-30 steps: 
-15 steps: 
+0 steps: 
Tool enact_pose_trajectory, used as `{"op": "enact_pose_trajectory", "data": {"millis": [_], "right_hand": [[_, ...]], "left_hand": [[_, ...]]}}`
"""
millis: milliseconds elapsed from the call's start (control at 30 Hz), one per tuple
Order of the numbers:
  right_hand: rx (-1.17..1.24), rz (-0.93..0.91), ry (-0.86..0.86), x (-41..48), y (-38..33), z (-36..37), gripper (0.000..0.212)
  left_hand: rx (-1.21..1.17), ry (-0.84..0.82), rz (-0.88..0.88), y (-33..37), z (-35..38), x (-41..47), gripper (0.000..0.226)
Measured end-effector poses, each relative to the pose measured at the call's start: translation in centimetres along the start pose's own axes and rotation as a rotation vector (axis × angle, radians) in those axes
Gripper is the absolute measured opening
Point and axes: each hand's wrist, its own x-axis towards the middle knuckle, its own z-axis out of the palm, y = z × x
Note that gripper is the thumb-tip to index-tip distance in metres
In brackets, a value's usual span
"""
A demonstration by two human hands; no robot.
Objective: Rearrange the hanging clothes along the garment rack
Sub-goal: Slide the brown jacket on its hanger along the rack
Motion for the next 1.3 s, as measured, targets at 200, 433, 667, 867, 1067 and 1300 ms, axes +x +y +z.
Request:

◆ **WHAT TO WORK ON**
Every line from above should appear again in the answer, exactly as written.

◆ **TASK RESULT**
-30 steps: 
-15 steps: 
+0 steps: 
Tool enact_pose_trajectory, used as `{"op": "enact_pose_trajectory", "data": {"millis": [_], "right_hand": [[_, ...]], "left_hand": [[_, ...]]}}`
"""
millis: milliseconds elapsed from the call's start (control at 30 Hz), one per tuple
Order of the numbers:
  right_hand: rx (-1.17..1.24), rz (-0.93..0.91), ry (-0.86..0.86), x (-41..48), y (-38..33), z (-36..37), gripper (0.000..0.212)
  left_hand: rx (-1.21..1.17), ry (-0.84..0.82), rz (-0.88..0.88), y (-33..37), z (-35..38), x (-41..47), gripper (0.000..0.226)
Measured end-effector poses, each relative to the pose measured at the call's start: translation in centimetres along the start pose's own axes and rotation as a rotation vector (axis × angle, radians) in those axes
Gripper is the absolute measured opening
Point and axes: each hand's wrist, its own x-axis towards the middle knuckle, its own z-axis out of the palm, y = z × x
Note that gripper is the thumb-tip to index-tip distance in metres
In brackets, a value's usual span
"""
A demonstration by two human hands; no robot.
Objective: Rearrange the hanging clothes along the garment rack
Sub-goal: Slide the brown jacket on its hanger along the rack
Motion for the next 1.3 s, as measured, targets at 200, 433, 667, 867, 1067 and 1300 ms, axes +x +y +z.
Request:

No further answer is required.